Cyberattacks may be expensive for everyone, not just businesses and consumers. Companies that provide technology, like Okta, may have to pay a high price.
The company’s share price fell by 9% in less than a week, and its valuation dropped by almost $2 billion.
The identity and access management provider Okta witnessed a decline in market value after disclosing that it had discovered “adversarial activity that leveraged access to a stolen credential” to compromise the business’s support management system and get client details. The company’s share price fell by 9% in less than a week, and its valuation dropped by almost $2 billion.
The 200 clients affected by the hack, according to Okta, have been informed. 18,000 companies are among the company’s clientele. According to the vendor, the problem most likely occurred when hackers gained access to customer HTTP Archive files and copied browser activity, posing as users to access resources. Okta stated that it has taken steps to ensure that this doesn’t occur again. Okta was made aware of the incident by three of its competitors in the industry: 1Password, BeyondTrust, and Cloudflare.
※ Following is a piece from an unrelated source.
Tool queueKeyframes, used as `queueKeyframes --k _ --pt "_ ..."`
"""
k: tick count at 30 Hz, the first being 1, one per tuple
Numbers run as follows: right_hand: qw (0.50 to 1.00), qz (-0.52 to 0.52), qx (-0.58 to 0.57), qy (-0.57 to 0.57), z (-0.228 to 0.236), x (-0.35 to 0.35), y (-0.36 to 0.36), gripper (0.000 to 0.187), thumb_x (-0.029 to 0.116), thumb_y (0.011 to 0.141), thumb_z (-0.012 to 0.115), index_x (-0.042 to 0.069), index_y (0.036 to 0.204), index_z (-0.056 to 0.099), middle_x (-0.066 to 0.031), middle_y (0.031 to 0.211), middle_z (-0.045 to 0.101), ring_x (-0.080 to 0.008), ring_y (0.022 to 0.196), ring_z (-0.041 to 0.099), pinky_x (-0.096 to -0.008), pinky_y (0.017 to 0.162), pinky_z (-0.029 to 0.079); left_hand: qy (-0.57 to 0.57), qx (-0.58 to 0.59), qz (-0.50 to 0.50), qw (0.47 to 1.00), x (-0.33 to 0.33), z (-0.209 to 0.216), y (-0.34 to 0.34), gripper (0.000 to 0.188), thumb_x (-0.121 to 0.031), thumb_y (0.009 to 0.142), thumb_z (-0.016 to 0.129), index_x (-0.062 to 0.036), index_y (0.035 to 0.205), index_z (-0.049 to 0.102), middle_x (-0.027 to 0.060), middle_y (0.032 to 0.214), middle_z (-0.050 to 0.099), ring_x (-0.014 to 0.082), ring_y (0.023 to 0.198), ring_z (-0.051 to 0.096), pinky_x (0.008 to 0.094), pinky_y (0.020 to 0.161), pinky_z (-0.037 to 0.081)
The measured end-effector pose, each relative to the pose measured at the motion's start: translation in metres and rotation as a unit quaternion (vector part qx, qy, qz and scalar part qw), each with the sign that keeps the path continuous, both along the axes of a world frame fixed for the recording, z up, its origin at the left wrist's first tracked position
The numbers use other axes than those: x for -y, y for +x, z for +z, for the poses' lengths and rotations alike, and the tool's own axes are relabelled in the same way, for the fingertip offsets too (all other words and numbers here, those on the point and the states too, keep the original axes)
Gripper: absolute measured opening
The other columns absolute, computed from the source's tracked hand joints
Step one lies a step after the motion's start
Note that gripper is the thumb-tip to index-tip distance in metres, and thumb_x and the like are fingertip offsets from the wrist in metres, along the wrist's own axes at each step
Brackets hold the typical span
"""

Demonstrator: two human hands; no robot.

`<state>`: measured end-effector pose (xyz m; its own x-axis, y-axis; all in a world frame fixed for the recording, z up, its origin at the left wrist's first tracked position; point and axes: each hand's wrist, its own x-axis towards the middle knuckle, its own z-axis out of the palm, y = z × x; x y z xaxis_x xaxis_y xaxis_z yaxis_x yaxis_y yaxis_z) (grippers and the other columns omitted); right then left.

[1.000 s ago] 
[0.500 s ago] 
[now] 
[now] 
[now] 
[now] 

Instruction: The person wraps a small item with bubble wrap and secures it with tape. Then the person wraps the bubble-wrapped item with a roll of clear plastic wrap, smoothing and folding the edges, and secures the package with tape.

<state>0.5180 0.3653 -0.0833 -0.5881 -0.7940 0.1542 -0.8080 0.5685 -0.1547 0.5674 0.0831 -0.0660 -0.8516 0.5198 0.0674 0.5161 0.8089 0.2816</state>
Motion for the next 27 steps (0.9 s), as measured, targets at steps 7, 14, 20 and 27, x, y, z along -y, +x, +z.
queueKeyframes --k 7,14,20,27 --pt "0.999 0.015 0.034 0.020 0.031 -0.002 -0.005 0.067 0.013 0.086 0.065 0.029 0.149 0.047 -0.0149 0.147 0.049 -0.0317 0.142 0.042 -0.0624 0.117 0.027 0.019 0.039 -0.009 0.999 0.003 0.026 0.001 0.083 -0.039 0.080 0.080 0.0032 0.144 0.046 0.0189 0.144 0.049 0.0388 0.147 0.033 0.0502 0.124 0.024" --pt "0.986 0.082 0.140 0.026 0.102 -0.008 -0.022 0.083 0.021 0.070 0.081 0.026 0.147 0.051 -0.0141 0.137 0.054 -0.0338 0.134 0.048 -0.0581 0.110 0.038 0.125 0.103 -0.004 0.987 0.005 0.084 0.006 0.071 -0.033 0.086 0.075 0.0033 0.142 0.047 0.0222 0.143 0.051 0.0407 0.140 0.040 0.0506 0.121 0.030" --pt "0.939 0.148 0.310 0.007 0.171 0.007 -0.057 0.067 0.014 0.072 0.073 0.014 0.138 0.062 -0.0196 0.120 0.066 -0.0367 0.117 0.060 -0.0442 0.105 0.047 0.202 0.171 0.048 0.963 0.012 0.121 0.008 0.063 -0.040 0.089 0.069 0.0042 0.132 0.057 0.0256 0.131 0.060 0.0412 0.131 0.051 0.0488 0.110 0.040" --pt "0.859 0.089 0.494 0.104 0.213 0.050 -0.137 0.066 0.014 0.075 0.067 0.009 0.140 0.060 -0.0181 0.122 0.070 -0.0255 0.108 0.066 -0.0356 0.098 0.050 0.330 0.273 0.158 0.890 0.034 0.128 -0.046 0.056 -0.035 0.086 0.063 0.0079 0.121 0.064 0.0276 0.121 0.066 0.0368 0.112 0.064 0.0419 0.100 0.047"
Threat actors have previously targeted the security vendor’s technology, either once or twice. The new incident has a striking resemblance to a cyberattack in March 2022 that involved the compromise of a subprocessor utilized for customer care tasks.
Additionally, in September of this year, hackers gained access to the Okta agents—clients that communicate with an organization’s Active Directory—of Caesars Entertainment and MGM International.
The thin client that establishes a connection to an organization’s Active Directory is called Okta Agent. Through the use of social engineering and employee data obtained from LinkedIn, the hackers contacted the help desk in an attempt to get access, and by doing so, they were able to compromise the Okta agent and compromise the casinos’ IT infrastructure.